Since then, SSDs have been the primary product on the market due to their inclusion of non-volatile memory (secondary memory). Geotab waited until SSDs were tested and adopted by large corporations in order to validate the drive’s usefulness. The company has now fully incorporated SSDs into its servers.
With the inclusion of SSDs, end-users of the software are able to realize the following benefits:
- Telematics involves working with heavy geographical data and SSDs allow faster data retrieval and transfer which means Geotab can process your vehicle’s data at a faster rate without risking data integrity.

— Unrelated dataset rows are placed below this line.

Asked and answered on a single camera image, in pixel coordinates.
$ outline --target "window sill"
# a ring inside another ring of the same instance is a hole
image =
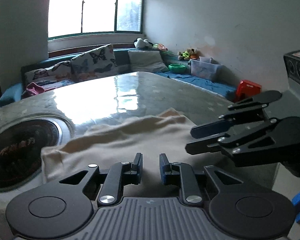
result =
[[[145,39],[145,35],[140,33],[98,33],[63,37],[49,40],[48,52],[95,44],[133,43],[137,38]]]

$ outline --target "window frame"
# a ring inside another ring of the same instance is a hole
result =
[[[118,0],[115,2],[115,13],[114,13],[114,31],[113,32],[90,32],[90,33],[73,33],[73,34],[66,34],[60,35],[55,37],[48,37],[48,41],[62,39],[62,38],[70,38],[76,36],[86,36],[86,35],[94,35],[94,34],[117,34],[117,33],[131,33],[131,34],[143,34],[143,12],[144,12],[144,0],[141,0],[141,22],[140,22],[140,31],[133,32],[133,31],[117,31],[117,15],[118,15]]]

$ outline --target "stuffed animal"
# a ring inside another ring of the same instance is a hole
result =
[[[153,43],[149,42],[148,40],[142,40],[141,38],[137,38],[134,41],[134,46],[137,49],[144,49],[144,48],[152,49]]]
[[[197,49],[187,49],[185,52],[178,52],[178,60],[199,59]]]

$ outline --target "sofa armrest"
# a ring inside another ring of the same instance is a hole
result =
[[[23,92],[22,83],[17,83],[9,87],[0,97],[0,107],[20,101],[22,92]]]

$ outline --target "green basket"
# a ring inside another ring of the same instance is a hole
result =
[[[187,67],[179,64],[169,65],[169,70],[175,74],[182,74],[186,71]]]

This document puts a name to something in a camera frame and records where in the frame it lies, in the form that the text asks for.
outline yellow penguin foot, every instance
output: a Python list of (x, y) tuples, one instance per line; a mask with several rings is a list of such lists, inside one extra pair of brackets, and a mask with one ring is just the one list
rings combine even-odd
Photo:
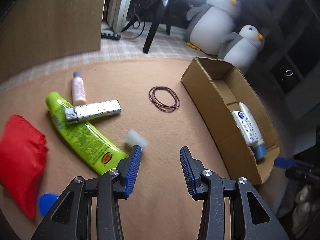
[(201, 51), (201, 49), (199, 49), (196, 45), (192, 44), (191, 42), (187, 42), (187, 46), (196, 49), (197, 51)]

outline plaid fabric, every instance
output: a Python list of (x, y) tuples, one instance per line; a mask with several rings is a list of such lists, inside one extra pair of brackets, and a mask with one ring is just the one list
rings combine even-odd
[(88, 64), (102, 60), (143, 58), (143, 57), (170, 57), (193, 58), (206, 57), (201, 51), (196, 51), (186, 45), (178, 37), (156, 35), (148, 54), (142, 52), (147, 34), (143, 34), (134, 40), (121, 39), (119, 41), (101, 40), (101, 50), (85, 52), (76, 55), (54, 59), (33, 66), (0, 84), (0, 91), (8, 90), (21, 82), (48, 75), (56, 70), (68, 69), (81, 64)]

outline tan tabletop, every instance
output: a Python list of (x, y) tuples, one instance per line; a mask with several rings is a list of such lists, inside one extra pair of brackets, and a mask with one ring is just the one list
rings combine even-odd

- Since SSDs are accelerating our read/write speed, Geotab’s apps can be updated faster and you can see the changes in data instantly on your screen tracking in real-time.

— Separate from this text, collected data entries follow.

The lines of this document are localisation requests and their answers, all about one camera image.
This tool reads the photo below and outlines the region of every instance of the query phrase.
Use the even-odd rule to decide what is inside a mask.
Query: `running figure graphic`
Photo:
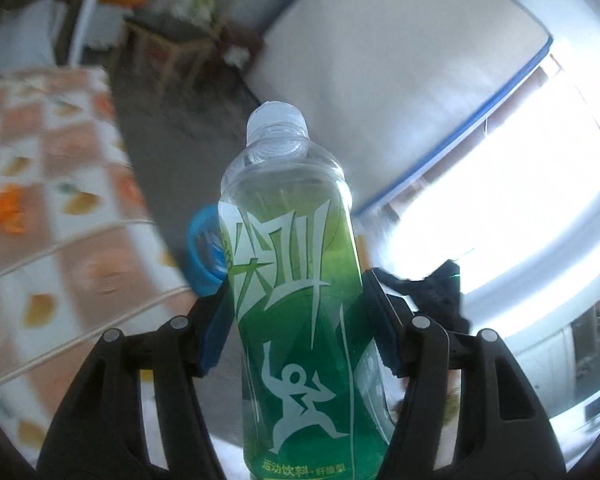
[[[336,396],[330,389],[320,382],[318,372],[314,372],[312,381],[318,389],[306,386],[306,372],[298,364],[290,363],[282,369],[282,380],[271,376],[270,347],[271,341],[264,343],[264,362],[262,364],[262,382],[277,398],[282,400],[282,418],[273,427],[273,447],[271,452],[278,454],[280,447],[291,435],[297,431],[314,426],[320,426],[331,438],[340,438],[349,433],[340,433],[326,413],[319,412],[314,402],[325,402]],[[298,374],[297,381],[291,377]],[[292,396],[302,395],[301,401],[306,406],[297,402]]]

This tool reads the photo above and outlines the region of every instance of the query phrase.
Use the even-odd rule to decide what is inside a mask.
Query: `plastic bottle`
[[[259,479],[374,477],[393,425],[342,168],[295,107],[267,102],[221,187],[247,466]]]

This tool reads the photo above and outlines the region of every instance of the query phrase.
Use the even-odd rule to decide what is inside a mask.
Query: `silver screw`
[[[487,330],[482,331],[482,339],[488,341],[489,343],[493,343],[498,340],[498,334],[495,330],[488,328]]]
[[[189,324],[189,320],[184,316],[174,317],[169,324],[176,330],[181,330]]]
[[[424,316],[416,316],[413,318],[413,325],[416,328],[421,328],[421,329],[425,329],[425,328],[429,328],[429,325],[431,325],[431,322],[429,321],[429,318],[424,317]]]
[[[104,333],[104,341],[106,341],[107,343],[112,343],[119,337],[120,330],[118,330],[117,328],[110,328]]]

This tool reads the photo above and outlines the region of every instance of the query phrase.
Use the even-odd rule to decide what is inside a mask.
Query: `checkered tablecloth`
[[[0,80],[9,183],[25,232],[0,226],[0,424],[33,462],[100,333],[154,330],[195,298],[144,206],[101,68]]]

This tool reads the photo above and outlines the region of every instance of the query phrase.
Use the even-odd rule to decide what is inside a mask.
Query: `white figure logo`
[[[229,266],[234,277],[235,314],[238,323],[266,296],[268,298],[264,310],[294,292],[310,288],[311,348],[314,347],[320,288],[329,285],[320,280],[322,244],[329,204],[330,200],[324,202],[314,211],[312,218],[296,216],[294,211],[290,211],[273,220],[259,222],[250,213],[243,218],[240,210],[233,204],[218,203],[218,212],[231,245],[233,259]],[[280,232],[281,272],[278,270],[277,254],[271,236],[275,232]],[[297,256],[293,259],[292,246],[298,248]],[[308,256],[311,256],[311,266],[308,265]]]
[[[318,372],[314,372],[312,381],[318,389],[307,386],[306,372],[298,364],[288,364],[282,369],[282,380],[271,376],[270,369],[270,346],[271,341],[264,343],[264,362],[262,364],[262,382],[267,389],[277,398],[282,400],[282,418],[273,427],[273,453],[278,453],[280,447],[291,435],[308,428],[309,426],[320,426],[331,438],[340,438],[349,433],[340,433],[326,413],[319,412],[314,402],[325,402],[333,399],[336,395],[320,382]],[[299,376],[293,381],[293,375]],[[292,396],[299,397],[300,402]]]

- In addition to being powered by SSDs, Geotab’s state of the art 150+ active servers are always online to store and process your data in a secured data farm.

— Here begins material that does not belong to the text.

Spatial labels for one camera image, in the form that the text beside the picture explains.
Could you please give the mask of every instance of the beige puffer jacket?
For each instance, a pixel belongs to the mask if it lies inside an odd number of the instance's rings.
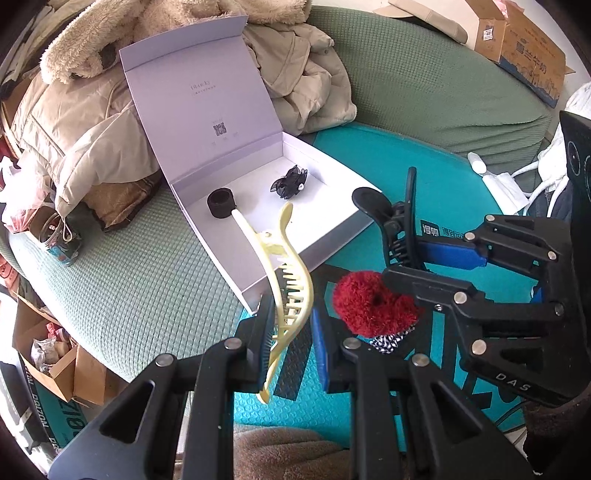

- Geotab is using SSDs with the largest capacity available in the market. Thus, they can provide immense storage facilities to customers (i.e. in HDDs), without sacrificing speed and performance.
SSD Vs. HDD
Performance: This is where SSDs shine. Their blazing speed allows OSs to boot within 20 seconds in comparison to HDDs, which can span up to 40 seconds. File opening speeds for SSDs are also 30% faster than HDDs. File Read/Write operations can run at 500MB/s in SSDs, whereas the newest HDDs can support only a maximum of 120MB/s.
Fragmentation: Large files in HDDs are usually formatted and scattered around the disk platter. SSDs, on the other hand, are not concerned about the physical location of their data since there are no physical read heads. This ultimately means that SSDs become notably faster than HDDs in this respect.
Data Integrity: Every electronic device, including both SSDs and HDDs, can no longer operate after a period of time. However, it is important to note that if HDDs crash, any information contained in it dies as well. Unlike HDDs, SSDs also reach their limit, however, they do not crash. SSDs simply prevent any write operation and any previous data remains fully intact and accessible.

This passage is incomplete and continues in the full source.